■ **INSTRUCTIONS TO FOLLOW**: Transcribe every record exactly.

——

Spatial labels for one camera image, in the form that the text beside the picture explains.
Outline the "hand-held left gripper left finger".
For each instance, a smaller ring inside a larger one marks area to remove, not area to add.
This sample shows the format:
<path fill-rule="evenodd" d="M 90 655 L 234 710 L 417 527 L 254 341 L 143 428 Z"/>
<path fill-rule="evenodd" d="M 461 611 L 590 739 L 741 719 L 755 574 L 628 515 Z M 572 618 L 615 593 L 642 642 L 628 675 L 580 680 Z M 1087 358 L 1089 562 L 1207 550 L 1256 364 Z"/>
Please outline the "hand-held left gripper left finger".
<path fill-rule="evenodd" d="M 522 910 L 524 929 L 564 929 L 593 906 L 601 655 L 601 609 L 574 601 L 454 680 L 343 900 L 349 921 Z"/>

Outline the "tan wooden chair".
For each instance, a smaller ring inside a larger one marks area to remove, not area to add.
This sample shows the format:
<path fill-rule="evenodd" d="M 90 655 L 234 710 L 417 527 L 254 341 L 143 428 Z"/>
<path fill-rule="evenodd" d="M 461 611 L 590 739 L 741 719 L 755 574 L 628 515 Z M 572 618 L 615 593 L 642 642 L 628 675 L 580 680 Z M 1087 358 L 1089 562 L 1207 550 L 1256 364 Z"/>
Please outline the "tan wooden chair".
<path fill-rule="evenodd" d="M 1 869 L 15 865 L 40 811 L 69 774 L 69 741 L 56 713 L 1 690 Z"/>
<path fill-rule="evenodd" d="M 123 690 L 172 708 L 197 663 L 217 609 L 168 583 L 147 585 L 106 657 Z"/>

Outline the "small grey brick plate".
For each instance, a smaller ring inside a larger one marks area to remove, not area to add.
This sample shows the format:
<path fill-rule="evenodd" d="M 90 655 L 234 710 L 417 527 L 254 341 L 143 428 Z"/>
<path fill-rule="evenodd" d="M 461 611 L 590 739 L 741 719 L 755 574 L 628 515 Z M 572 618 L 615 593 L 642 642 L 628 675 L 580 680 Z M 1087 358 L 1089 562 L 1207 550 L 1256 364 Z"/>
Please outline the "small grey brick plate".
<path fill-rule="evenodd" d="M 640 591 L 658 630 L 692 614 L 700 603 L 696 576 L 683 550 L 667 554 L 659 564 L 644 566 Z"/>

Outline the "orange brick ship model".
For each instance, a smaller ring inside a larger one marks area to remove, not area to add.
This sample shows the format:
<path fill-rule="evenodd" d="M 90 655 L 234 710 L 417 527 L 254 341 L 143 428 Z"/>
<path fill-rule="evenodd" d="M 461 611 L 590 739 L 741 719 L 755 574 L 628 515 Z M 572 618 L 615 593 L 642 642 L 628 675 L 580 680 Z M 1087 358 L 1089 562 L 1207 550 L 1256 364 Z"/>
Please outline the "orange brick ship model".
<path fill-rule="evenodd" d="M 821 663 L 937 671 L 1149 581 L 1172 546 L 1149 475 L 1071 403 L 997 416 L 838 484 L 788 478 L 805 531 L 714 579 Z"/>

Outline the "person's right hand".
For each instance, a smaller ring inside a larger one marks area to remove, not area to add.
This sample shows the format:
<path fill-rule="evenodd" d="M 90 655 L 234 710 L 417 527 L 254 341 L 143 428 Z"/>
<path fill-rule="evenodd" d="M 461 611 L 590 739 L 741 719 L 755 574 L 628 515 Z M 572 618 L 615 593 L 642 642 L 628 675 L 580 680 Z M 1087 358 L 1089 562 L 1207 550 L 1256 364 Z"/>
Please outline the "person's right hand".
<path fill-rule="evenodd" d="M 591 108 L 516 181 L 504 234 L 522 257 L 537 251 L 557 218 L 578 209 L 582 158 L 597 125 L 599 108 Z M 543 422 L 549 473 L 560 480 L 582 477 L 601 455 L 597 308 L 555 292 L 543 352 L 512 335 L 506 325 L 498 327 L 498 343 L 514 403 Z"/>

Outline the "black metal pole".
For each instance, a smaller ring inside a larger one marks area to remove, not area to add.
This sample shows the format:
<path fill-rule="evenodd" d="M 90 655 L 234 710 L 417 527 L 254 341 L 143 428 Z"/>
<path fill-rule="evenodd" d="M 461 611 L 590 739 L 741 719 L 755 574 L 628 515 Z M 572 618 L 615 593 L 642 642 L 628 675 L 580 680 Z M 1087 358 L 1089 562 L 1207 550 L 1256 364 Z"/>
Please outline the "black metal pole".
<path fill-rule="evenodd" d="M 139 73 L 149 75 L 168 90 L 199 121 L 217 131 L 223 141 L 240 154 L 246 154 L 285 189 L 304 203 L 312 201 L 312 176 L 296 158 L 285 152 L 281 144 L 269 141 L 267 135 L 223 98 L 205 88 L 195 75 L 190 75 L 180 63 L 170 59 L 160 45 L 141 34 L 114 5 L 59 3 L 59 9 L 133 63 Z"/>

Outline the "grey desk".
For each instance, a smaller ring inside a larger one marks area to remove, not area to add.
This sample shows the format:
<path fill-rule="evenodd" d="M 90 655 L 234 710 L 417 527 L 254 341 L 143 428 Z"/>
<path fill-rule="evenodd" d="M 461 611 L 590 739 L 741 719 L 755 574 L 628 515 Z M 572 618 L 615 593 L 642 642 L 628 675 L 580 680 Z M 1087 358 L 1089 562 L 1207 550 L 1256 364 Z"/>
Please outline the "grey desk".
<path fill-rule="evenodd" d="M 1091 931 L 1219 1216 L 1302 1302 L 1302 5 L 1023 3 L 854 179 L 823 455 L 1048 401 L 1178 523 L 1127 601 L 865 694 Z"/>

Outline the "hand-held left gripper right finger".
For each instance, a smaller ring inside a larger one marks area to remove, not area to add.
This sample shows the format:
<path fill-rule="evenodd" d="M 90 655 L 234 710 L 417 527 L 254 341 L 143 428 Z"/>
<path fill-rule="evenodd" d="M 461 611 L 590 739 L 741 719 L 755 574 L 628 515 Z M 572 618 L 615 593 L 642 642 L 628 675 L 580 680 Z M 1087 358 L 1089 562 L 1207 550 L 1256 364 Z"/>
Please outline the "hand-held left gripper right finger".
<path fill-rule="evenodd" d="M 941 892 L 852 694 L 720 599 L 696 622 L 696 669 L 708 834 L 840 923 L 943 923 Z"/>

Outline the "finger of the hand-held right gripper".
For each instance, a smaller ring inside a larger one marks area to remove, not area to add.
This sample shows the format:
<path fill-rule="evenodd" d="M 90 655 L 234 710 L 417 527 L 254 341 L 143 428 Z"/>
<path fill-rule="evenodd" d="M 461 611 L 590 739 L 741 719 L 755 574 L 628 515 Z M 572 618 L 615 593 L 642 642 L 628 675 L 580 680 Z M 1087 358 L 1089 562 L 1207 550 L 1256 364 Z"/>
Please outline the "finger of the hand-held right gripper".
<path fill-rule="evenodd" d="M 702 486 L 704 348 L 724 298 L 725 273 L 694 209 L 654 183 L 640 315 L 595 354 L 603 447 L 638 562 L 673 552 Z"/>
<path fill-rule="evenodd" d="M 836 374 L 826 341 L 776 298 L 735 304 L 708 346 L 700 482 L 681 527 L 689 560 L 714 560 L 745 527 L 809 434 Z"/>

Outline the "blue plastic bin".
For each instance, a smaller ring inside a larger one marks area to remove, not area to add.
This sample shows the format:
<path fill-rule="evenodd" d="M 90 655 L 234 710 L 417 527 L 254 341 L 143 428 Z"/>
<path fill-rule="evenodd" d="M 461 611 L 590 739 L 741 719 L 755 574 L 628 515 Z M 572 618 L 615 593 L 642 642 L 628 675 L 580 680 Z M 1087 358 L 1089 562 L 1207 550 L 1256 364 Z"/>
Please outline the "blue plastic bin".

——

■ **COMPLETED EXERCISE**:
Spatial labels for one camera image, in the form that the text beside the picture explains.
Outline the "hand-held left gripper left finger".
For each instance, a smaller ring inside a larger one marks area to remove, not area to add.
This sample shows the format:
<path fill-rule="evenodd" d="M 90 655 L 234 710 L 417 527 L 254 341 L 143 428 Z"/>
<path fill-rule="evenodd" d="M 461 611 L 590 739 L 741 719 L 755 574 L 628 515 Z M 572 618 L 615 593 L 642 642 L 628 675 L 580 680 Z M 1087 358 L 1089 562 L 1207 550 L 1256 364 Z"/>
Please outline the "hand-held left gripper left finger".
<path fill-rule="evenodd" d="M 522 910 L 524 929 L 564 929 L 593 906 L 601 655 L 601 609 L 574 601 L 454 680 L 343 900 L 349 921 Z"/>

Outline the "tan wooden chair".
For each instance, a smaller ring inside a larger one marks area to remove, not area to add.
This sample shows the format:
<path fill-rule="evenodd" d="M 90 655 L 234 710 L 417 527 L 254 341 L 143 428 Z"/>
<path fill-rule="evenodd" d="M 461 611 L 590 739 L 741 719 L 755 574 L 628 515 Z M 572 618 L 615 593 L 642 642 L 628 675 L 580 680 Z M 1087 358 L 1089 562 L 1207 550 L 1256 364 Z"/>
Please outline the "tan wooden chair".
<path fill-rule="evenodd" d="M 1 869 L 15 865 L 40 811 L 69 774 L 69 741 L 56 713 L 1 690 Z"/>
<path fill-rule="evenodd" d="M 123 690 L 172 708 L 197 663 L 217 609 L 168 583 L 147 585 L 106 657 Z"/>

Outline the "small grey brick plate".
For each instance, a smaller ring inside a larger one marks area to remove, not area to add.
This sample shows the format:
<path fill-rule="evenodd" d="M 90 655 L 234 710 L 417 527 L 254 341 L 143 428 Z"/>
<path fill-rule="evenodd" d="M 461 611 L 590 739 L 741 719 L 755 574 L 628 515 Z M 572 618 L 615 593 L 642 642 L 628 675 L 580 680 Z M 1087 358 L 1089 562 L 1207 550 L 1256 364 Z"/>
Please outline the "small grey brick plate".
<path fill-rule="evenodd" d="M 640 591 L 658 630 L 692 614 L 700 603 L 696 576 L 683 550 L 667 554 L 659 564 L 644 566 Z"/>

Outline the "orange brick ship model".
For each instance, a smaller ring inside a larger one marks area to remove, not area to add.
This sample shows the format:
<path fill-rule="evenodd" d="M 90 655 L 234 710 L 417 527 L 254 341 L 143 428 Z"/>
<path fill-rule="evenodd" d="M 461 611 L 590 739 L 741 719 L 755 574 L 628 515 Z M 572 618 L 615 593 L 642 642 L 628 675 L 580 680 Z M 1087 358 L 1089 562 L 1207 550 L 1256 364 Z"/>
Please outline the "orange brick ship model".
<path fill-rule="evenodd" d="M 821 663 L 937 671 L 1149 581 L 1172 546 L 1149 475 L 1071 403 L 997 416 L 838 484 L 788 478 L 805 531 L 714 579 Z"/>

Outline the "person's right hand".
For each instance, a smaller ring inside a larger one marks area to remove, not area to add.
This sample shows the format:
<path fill-rule="evenodd" d="M 90 655 L 234 710 L 417 527 L 254 341 L 143 428 Z"/>
<path fill-rule="evenodd" d="M 461 611 L 590 739 L 741 719 L 755 574 L 628 515 Z M 572 618 L 615 593 L 642 642 L 628 675 L 580 680 Z M 1087 358 L 1089 562 L 1207 550 L 1256 364 Z"/>
Please outline the "person's right hand".
<path fill-rule="evenodd" d="M 591 108 L 516 181 L 504 234 L 522 257 L 537 251 L 557 218 L 578 209 L 582 158 L 597 125 L 599 108 Z M 543 422 L 549 473 L 560 480 L 582 477 L 601 455 L 597 308 L 555 292 L 543 352 L 512 335 L 506 325 L 498 327 L 498 343 L 514 403 Z"/>

Outline the "black metal pole".
For each instance, a smaller ring inside a larger one marks area to remove, not area to add.
This sample shows the format:
<path fill-rule="evenodd" d="M 90 655 L 234 710 L 417 527 L 254 341 L 143 428 Z"/>
<path fill-rule="evenodd" d="M 461 611 L 590 739 L 741 719 L 755 574 L 628 515 Z M 572 618 L 615 593 L 642 642 L 628 675 L 580 680 Z M 1087 358 L 1089 562 L 1207 550 L 1256 364 Z"/>
Please outline the "black metal pole".
<path fill-rule="evenodd" d="M 139 73 L 149 75 L 168 90 L 199 121 L 217 131 L 223 141 L 240 154 L 246 154 L 285 189 L 304 203 L 312 201 L 312 176 L 296 158 L 285 152 L 281 144 L 269 141 L 267 135 L 223 98 L 205 88 L 195 75 L 190 75 L 180 63 L 170 59 L 160 45 L 141 34 L 114 5 L 59 3 L 59 9 L 133 63 Z"/>

Outline the "grey desk".
For each instance, a smaller ring inside a larger one marks area to remove, not area to add.
This sample shows the format:
<path fill-rule="evenodd" d="M 90 655 L 234 710 L 417 527 L 254 341 L 143 428 Z"/>
<path fill-rule="evenodd" d="M 461 611 L 590 739 L 741 719 L 755 574 L 628 515 Z M 572 618 L 615 593 L 642 642 L 628 675 L 580 680 Z M 1087 358 L 1089 562 L 1207 550 L 1256 364 Z"/>
Please outline the "grey desk".
<path fill-rule="evenodd" d="M 1091 931 L 1219 1216 L 1302 1302 L 1302 5 L 1023 3 L 854 179 L 823 455 L 1048 401 L 1178 523 L 1127 601 L 865 694 Z"/>

Outline the "hand-held left gripper right finger".
For each instance, a smaller ring inside a larger one marks area to remove, not area to add.
This sample shows the format:
<path fill-rule="evenodd" d="M 90 655 L 234 710 L 417 527 L 254 341 L 143 428 Z"/>
<path fill-rule="evenodd" d="M 461 611 L 590 739 L 741 719 L 755 574 L 628 515 Z M 572 618 L 615 593 L 642 642 L 628 675 L 580 680 Z M 1087 358 L 1089 562 L 1207 550 L 1256 364 Z"/>
Please outline the "hand-held left gripper right finger".
<path fill-rule="evenodd" d="M 941 892 L 852 694 L 720 599 L 696 622 L 696 669 L 708 834 L 840 923 L 943 923 Z"/>

Outline the "finger of the hand-held right gripper".
For each instance, a smaller ring inside a larger one marks area to remove, not area to add.
This sample shows the format:
<path fill-rule="evenodd" d="M 90 655 L 234 710 L 417 527 L 254 341 L 143 428 Z"/>
<path fill-rule="evenodd" d="M 461 611 L 590 739 L 741 719 L 755 574 L 628 515 Z M 572 618 L 615 593 L 642 642 L 628 675 L 580 680 Z M 1087 358 L 1089 562 L 1207 550 L 1256 364 Z"/>
Please outline the "finger of the hand-held right gripper".
<path fill-rule="evenodd" d="M 702 486 L 704 348 L 724 298 L 725 273 L 694 209 L 654 183 L 640 315 L 595 354 L 603 447 L 638 562 L 673 552 Z"/>
<path fill-rule="evenodd" d="M 836 374 L 826 341 L 776 298 L 735 304 L 708 346 L 700 482 L 681 527 L 689 560 L 714 560 L 745 527 L 809 434 Z"/>

Outline the "blue plastic bin".
For each instance, a smaller ring inside a larger one marks area to remove, not area to add.
This sample shows the format:
<path fill-rule="evenodd" d="M 90 655 L 234 710 L 417 527 L 254 341 L 143 428 Z"/>
<path fill-rule="evenodd" d="M 461 611 L 590 739 L 741 719 L 755 574 L 628 515 Z M 572 618 L 615 593 L 642 642 L 628 675 L 580 680 Z M 1087 358 L 1089 562 L 1207 550 L 1256 364 Z"/>
Please outline the "blue plastic bin".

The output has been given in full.